L'expertise médicale contradictoire a fixé un nombre d'heure et de jours par semaine, dont le cout doit normalement être supporté par l'assureur.
L'assureur fait un calcul qui me semble contestable :
il réintègre le montant des indemnités dans un calcul global de préjudice économique qui lui permet de diviser le montant d'indemnisation par 2. Voici le schéma :
(1) La retraite de ma mère représentant seulement 20% des revenus du couple, en utilisant un taux d'autoconsommation de 40% pour ma mère (sur 100% de revenus), il lui est facile de calculer que le décès aboutit à une sorte de "bénéfice économique" (20% de revenus perdus - 40% de charges économisées = 20% de boni pour mon père, même si le vocabulaire de boni n'est pas utilisé)

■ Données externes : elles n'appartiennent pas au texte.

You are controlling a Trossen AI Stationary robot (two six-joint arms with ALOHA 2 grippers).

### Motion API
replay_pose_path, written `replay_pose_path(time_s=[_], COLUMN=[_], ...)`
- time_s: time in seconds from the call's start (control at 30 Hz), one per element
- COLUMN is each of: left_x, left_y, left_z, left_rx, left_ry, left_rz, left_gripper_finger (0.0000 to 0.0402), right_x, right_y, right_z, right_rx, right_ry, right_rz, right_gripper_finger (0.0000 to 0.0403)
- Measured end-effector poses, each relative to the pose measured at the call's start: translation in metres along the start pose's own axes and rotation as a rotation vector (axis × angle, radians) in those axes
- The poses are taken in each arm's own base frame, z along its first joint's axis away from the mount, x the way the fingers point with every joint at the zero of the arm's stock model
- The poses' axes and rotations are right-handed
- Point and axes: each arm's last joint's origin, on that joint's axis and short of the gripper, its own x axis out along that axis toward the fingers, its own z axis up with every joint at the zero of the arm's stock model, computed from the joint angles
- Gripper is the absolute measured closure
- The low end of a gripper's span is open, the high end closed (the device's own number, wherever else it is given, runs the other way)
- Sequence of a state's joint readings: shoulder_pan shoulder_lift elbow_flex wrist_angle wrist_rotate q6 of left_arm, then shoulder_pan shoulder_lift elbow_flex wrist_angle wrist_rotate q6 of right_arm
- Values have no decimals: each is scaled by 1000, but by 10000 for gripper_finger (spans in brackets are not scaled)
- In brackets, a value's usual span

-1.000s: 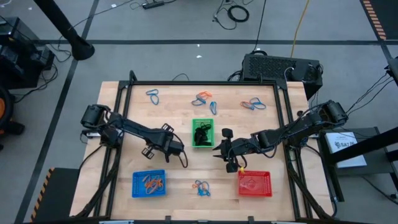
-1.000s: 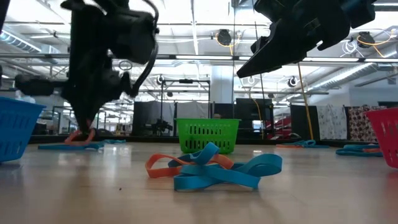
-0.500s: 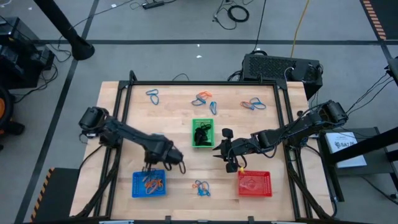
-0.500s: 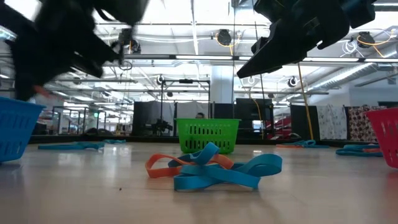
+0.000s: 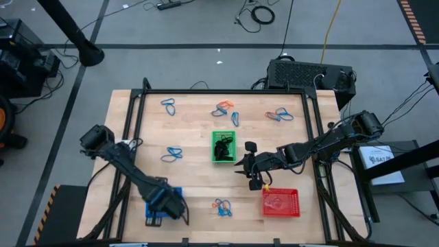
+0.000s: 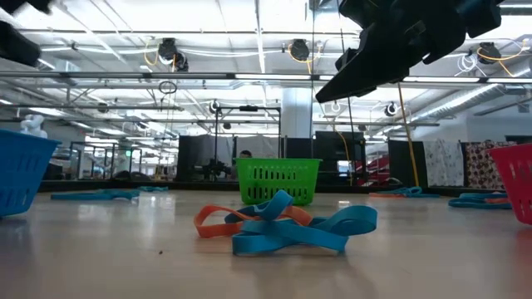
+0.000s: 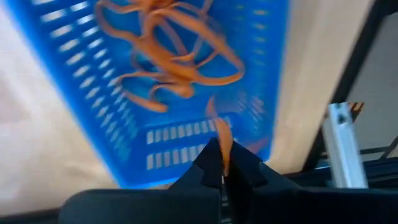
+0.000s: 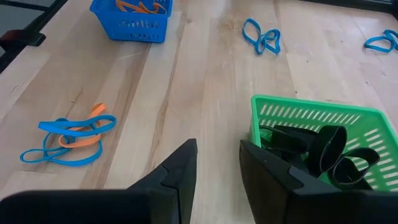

(2) Comme ces 20% de boni représentent en valeur la moitié des couts de tierce personne l'assureur déduit qu'il n' a plus que l'autre moitié à indemniser
d'ou ma question : Quelles sont les modes de calcul d'un préjudice économique ? , est il légitime de calculer un boni économique à la suite d'un décès ? Est il légitime de le compenser avec les couts entrainés par l'assistance nécessaire. Comment contester ce calcul.